Each line of the listing below should be restated word for word.

INFORMATION SHOWN
++++++++++

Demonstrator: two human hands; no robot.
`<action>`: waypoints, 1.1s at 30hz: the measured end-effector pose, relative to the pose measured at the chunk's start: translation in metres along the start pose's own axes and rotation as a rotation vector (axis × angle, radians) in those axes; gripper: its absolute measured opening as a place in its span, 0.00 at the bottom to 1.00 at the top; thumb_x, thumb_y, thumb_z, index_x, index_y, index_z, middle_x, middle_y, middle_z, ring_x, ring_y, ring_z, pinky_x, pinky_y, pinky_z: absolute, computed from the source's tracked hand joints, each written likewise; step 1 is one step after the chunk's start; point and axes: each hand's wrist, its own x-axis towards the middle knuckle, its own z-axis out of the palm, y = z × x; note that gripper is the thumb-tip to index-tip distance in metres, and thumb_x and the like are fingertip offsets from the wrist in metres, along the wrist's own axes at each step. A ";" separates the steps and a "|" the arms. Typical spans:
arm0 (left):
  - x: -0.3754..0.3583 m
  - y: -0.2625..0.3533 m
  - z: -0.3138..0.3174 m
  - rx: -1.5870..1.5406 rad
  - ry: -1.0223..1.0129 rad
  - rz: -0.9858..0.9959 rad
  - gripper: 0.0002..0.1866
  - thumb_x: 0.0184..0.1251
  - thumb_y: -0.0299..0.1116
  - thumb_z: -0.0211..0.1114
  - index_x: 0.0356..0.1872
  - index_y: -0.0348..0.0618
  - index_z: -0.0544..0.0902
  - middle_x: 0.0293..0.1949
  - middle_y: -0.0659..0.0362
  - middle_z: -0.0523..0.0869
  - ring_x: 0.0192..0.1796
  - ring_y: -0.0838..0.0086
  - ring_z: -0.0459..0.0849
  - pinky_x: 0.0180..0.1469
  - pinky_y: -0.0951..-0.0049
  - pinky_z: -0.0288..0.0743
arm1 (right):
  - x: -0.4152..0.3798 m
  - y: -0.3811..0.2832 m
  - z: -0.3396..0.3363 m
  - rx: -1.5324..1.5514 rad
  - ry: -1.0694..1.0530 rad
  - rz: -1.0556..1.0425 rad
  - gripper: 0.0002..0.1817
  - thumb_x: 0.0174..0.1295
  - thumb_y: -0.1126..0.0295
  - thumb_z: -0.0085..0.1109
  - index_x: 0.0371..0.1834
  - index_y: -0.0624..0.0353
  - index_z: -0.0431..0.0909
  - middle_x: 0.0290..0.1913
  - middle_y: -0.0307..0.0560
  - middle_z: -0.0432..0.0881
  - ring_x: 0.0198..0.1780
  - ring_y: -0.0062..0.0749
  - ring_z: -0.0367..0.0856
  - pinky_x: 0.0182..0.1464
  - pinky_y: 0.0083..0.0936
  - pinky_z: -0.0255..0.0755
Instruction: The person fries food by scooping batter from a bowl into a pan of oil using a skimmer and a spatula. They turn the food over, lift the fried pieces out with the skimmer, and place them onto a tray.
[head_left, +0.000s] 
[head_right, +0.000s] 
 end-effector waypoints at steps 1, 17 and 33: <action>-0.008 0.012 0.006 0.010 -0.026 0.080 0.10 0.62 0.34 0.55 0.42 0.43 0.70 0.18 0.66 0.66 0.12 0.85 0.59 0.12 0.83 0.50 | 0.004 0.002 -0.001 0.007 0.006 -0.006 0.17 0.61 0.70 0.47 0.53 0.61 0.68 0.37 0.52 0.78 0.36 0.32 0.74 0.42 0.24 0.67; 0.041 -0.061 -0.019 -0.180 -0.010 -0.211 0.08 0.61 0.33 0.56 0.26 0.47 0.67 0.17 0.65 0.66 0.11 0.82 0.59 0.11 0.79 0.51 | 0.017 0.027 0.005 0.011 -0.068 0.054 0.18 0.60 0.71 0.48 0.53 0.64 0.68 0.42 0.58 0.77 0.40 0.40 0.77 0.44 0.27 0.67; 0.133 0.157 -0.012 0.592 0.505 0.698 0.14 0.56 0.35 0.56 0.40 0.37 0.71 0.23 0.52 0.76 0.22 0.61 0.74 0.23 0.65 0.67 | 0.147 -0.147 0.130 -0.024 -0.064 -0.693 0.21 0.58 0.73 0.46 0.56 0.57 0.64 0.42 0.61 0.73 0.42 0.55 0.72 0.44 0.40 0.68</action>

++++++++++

OUTPUT
Demonstrator: two human hands; no robot.
`<action>`: waypoints, 1.1s at 30hz: the measured end-effector pose, relative to the pose measured at the chunk's start: translation in metres along the start pose's own axes and rotation as a rotation vector (axis × angle, radians) in those axes; gripper: its absolute measured opening as a place in its span, 0.00 at the bottom to 1.00 at the top; thumb_x, thumb_y, thumb_z, index_x, index_y, index_z, middle_x, middle_y, middle_z, ring_x, ring_y, ring_z, pinky_x, pinky_y, pinky_z: absolute, computed from the source's tracked hand joints, each written likewise; step 1 is one step after the chunk's start; point and axes: each hand's wrist, its own x-axis towards the middle knuckle, its own z-axis out of the palm, y = z × x; note that gripper is the thumb-tip to index-tip distance in metres, and thumb_x and the like are fingertip offsets from the wrist in metres, along the wrist's own axes at each step. A ";" separates the steps and a "|" the arms. Typical spans:
arm0 (left):
  - x: -0.3754..0.3583 m
  - y: -0.2625..0.3533 m
  - z: -0.3138..0.3174 m
  - rx: -1.5870..1.5406 rad
  - ry: -1.0223..1.0129 rad
  - rz: -0.9858..0.9959 rad
  - gripper: 0.0002..0.1866
  - thumb_x: 0.0184..0.1251
  - thumb_y: -0.0299..0.1116
  - thumb_z: -0.0211..0.1114
  - index_x: 0.0356..0.1872
  - index_y: -0.0348..0.0618
  - index_z: -0.0544..0.0902
  - middle_x: 0.0293..0.1949
  - middle_y: -0.0659..0.0362
  - middle_z: -0.0523..0.0869
  - ring_x: 0.0192..0.1796
  - ring_y: -0.0838..0.0086
  - ring_z: -0.0459..0.0849
  - pinky_x: 0.0180..0.1469
  - pinky_y: -0.0951..-0.0049
  - pinky_z: -0.0288..0.0743
arm1 (right):
  - x: -0.4152..0.3798 m
  - y: -0.3811..0.2832 m
  - z: -0.3396..0.3363 m
  - rx: -1.5324..1.5514 rad
  - ry: -1.0694..1.0530 rad
  - rz: -1.0556..1.0425 rad
  - gripper: 0.0002..0.1817
  - thumb_x: 0.0174..0.1295
  - thumb_y: -0.1126..0.0295
  - thumb_z: -0.0085..0.1109
  - index_x: 0.0371..0.1834
  - index_y: -0.0624..0.0353
  - index_z: -0.0431..0.0909
  - middle_x: 0.0290..0.1913
  - middle_y: -0.0307..0.0560
  - middle_z: -0.0432..0.0881
  - ring_x: 0.0198..0.1780
  - ring_y: -0.0062..0.0749
  - ring_z: -0.0367..0.0856
  - pinky_x: 0.0182..0.1464
  - pinky_y: 0.0083..0.0936
  - pinky_z: -0.0255..0.0755
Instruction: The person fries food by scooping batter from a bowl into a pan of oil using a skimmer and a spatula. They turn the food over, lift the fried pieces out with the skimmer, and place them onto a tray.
[head_left, +0.000s] 
[head_right, +0.000s] 
 end-effector waypoints at steps 1, 17 and 33: <action>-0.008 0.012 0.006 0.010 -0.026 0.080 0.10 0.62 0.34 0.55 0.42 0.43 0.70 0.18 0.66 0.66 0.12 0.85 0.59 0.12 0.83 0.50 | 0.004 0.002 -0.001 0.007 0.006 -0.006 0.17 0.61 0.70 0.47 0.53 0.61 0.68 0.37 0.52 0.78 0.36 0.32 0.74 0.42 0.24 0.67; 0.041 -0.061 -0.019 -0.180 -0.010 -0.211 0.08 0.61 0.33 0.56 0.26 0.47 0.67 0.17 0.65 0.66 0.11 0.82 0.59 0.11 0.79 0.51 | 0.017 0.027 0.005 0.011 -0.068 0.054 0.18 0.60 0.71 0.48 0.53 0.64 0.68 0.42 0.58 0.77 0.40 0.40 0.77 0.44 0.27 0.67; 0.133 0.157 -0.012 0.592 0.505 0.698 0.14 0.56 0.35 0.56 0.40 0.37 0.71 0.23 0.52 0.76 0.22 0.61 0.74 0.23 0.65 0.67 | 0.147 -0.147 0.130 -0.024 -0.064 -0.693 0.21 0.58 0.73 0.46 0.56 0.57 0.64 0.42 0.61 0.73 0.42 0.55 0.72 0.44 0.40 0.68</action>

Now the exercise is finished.